After you create a baseline, swap out line items 2 and 3 for line items 4 and 5.
Use reporting to understand the changes that occur while using UID.
6. Measure results: Tatari conducts robust measurement as a standard practice, judging campaign performance according to digital-like KPIs, including CPA, time to conversion and others, all judged incrementally relative to baseline.
7. Examine post-campaign analytics: Thanks to how we subdivided our UID matches by inventory type in Step 3 (set up), we can take path-to-conversion reports and get a definitive sense for the incremental performance attributable to UID 2.0. The Trade Desk’s path-to-conversions reports are key here, but they don’t break down incrementality on their own. That’s why the setup is so critical.
8. Run another campaign: Based on what you’ve learned, optimize--and then roll out the next campaign.
Key Lessons Learned
The most important lesson here is that UID 2.0 works.

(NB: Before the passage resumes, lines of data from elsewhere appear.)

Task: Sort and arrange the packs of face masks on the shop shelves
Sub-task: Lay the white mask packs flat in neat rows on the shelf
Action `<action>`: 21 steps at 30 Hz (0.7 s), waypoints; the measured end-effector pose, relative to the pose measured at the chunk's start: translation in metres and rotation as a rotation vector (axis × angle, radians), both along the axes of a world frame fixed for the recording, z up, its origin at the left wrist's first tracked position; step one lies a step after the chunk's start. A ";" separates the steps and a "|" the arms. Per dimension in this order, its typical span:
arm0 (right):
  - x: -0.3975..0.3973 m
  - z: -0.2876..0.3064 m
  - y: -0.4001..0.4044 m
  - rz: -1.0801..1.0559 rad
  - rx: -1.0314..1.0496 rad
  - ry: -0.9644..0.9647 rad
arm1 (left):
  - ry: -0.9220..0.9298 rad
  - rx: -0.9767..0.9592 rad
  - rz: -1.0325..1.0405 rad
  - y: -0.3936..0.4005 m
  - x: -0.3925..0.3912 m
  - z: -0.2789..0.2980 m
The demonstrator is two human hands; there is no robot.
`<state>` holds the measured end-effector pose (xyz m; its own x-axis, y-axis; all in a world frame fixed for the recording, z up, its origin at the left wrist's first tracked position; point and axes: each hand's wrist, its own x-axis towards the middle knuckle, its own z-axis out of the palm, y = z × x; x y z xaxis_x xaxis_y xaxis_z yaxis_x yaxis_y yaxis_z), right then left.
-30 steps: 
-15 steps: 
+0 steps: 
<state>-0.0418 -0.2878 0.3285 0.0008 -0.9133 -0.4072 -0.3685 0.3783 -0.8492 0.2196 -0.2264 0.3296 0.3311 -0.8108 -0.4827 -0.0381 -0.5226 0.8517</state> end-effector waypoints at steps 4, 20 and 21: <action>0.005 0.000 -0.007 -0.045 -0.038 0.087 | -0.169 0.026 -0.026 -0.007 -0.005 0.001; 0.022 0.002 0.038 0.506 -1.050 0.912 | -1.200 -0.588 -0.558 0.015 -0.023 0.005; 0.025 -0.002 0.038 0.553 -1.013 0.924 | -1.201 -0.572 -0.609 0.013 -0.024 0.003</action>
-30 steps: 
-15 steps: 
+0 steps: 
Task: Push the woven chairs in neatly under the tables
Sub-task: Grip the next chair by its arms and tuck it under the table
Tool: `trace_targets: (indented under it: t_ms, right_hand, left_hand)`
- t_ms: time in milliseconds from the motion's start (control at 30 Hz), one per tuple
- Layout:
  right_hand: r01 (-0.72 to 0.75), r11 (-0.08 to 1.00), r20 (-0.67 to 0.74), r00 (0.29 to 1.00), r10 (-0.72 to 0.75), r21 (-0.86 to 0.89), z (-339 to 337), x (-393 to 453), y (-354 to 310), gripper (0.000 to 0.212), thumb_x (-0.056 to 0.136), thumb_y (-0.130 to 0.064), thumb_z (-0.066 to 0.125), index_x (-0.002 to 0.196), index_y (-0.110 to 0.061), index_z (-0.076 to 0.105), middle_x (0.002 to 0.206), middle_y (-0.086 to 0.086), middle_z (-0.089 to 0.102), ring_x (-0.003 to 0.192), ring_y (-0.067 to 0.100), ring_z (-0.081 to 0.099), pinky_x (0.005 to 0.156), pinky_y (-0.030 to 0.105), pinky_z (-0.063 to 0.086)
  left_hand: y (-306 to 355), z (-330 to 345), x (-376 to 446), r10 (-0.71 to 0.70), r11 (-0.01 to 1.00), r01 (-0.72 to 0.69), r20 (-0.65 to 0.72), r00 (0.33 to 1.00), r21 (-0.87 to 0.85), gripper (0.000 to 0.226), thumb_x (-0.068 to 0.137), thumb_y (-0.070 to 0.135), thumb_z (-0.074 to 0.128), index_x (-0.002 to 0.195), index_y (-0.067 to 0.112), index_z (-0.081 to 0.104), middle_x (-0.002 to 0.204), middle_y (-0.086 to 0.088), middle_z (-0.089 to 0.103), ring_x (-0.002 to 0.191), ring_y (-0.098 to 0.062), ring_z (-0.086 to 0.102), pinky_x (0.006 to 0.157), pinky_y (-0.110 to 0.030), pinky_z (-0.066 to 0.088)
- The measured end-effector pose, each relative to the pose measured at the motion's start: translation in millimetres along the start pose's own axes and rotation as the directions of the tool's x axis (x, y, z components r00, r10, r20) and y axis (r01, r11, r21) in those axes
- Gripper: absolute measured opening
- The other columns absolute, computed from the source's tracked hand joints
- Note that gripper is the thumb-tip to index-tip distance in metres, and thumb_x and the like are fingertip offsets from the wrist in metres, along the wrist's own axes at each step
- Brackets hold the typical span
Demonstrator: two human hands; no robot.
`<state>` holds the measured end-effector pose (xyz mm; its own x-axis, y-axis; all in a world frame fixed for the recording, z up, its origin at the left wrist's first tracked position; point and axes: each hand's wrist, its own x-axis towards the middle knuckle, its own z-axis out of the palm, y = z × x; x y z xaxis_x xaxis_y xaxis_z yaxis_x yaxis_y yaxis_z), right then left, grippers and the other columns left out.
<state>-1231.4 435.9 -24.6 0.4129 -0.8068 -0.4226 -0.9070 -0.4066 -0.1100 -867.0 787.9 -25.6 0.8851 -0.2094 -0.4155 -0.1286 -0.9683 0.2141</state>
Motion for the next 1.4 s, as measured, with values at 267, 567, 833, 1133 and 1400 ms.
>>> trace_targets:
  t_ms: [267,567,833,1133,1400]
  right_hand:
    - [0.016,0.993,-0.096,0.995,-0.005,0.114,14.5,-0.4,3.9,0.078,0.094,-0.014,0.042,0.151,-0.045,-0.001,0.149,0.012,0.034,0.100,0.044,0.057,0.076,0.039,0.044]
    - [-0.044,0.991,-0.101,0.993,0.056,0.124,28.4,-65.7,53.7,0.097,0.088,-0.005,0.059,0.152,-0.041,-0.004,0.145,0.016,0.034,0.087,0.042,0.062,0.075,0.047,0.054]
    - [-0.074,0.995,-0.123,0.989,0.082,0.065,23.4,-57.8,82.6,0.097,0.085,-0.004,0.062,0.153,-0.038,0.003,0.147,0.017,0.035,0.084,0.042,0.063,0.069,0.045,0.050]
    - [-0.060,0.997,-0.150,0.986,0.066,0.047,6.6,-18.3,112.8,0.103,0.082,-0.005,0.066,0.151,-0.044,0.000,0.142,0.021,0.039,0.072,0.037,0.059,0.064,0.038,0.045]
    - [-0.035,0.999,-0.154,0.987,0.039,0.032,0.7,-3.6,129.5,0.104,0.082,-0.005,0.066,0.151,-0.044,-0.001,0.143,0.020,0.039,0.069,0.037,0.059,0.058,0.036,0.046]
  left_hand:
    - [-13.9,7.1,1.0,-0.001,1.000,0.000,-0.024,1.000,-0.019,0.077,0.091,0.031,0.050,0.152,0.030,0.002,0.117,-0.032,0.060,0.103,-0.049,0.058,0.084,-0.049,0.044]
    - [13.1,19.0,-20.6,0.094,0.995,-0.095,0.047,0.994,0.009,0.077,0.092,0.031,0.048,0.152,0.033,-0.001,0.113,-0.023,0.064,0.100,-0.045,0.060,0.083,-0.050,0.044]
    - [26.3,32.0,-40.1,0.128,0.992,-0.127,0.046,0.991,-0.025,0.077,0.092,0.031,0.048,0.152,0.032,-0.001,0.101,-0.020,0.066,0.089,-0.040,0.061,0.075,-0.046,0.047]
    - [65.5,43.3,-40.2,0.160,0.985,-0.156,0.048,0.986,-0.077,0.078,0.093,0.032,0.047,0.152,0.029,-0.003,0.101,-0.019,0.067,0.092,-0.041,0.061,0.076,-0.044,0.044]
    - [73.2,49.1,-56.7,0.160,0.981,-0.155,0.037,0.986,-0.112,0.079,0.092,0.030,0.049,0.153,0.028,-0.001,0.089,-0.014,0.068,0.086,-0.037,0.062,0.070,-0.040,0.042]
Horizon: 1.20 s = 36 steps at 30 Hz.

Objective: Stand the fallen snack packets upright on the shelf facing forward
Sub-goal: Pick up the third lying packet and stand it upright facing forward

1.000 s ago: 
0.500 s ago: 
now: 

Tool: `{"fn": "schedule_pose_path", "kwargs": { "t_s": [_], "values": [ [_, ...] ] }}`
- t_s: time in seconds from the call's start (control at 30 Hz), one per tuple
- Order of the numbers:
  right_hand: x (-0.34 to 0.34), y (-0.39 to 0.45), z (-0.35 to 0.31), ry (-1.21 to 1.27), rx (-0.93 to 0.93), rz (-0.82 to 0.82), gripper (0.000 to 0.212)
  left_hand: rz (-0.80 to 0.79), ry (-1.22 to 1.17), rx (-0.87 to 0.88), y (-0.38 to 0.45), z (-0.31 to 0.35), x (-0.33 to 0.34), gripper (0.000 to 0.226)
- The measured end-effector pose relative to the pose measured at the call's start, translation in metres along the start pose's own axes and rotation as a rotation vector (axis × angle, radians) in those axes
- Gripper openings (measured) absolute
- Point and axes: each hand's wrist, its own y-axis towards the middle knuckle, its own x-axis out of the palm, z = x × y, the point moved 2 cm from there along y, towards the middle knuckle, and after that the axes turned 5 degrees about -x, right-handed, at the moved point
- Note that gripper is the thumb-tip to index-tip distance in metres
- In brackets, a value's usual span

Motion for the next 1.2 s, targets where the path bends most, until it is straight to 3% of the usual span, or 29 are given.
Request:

That much is clear. If, however, you want to isolate the incremental impact of UID 2.0 and gain insight for future campaigns, you have to take a few extra steps.
The setup needs to reflect what you want reporting for
Don’t skip establishing a baseline in your race to embrace UID 2.0.
Create combinations of your 1st party data and UID inventory
By being diligent in this process, you’ll be able to better understand the results, have more effective levers for optimization, and isolate the incremental performance attributed to UID.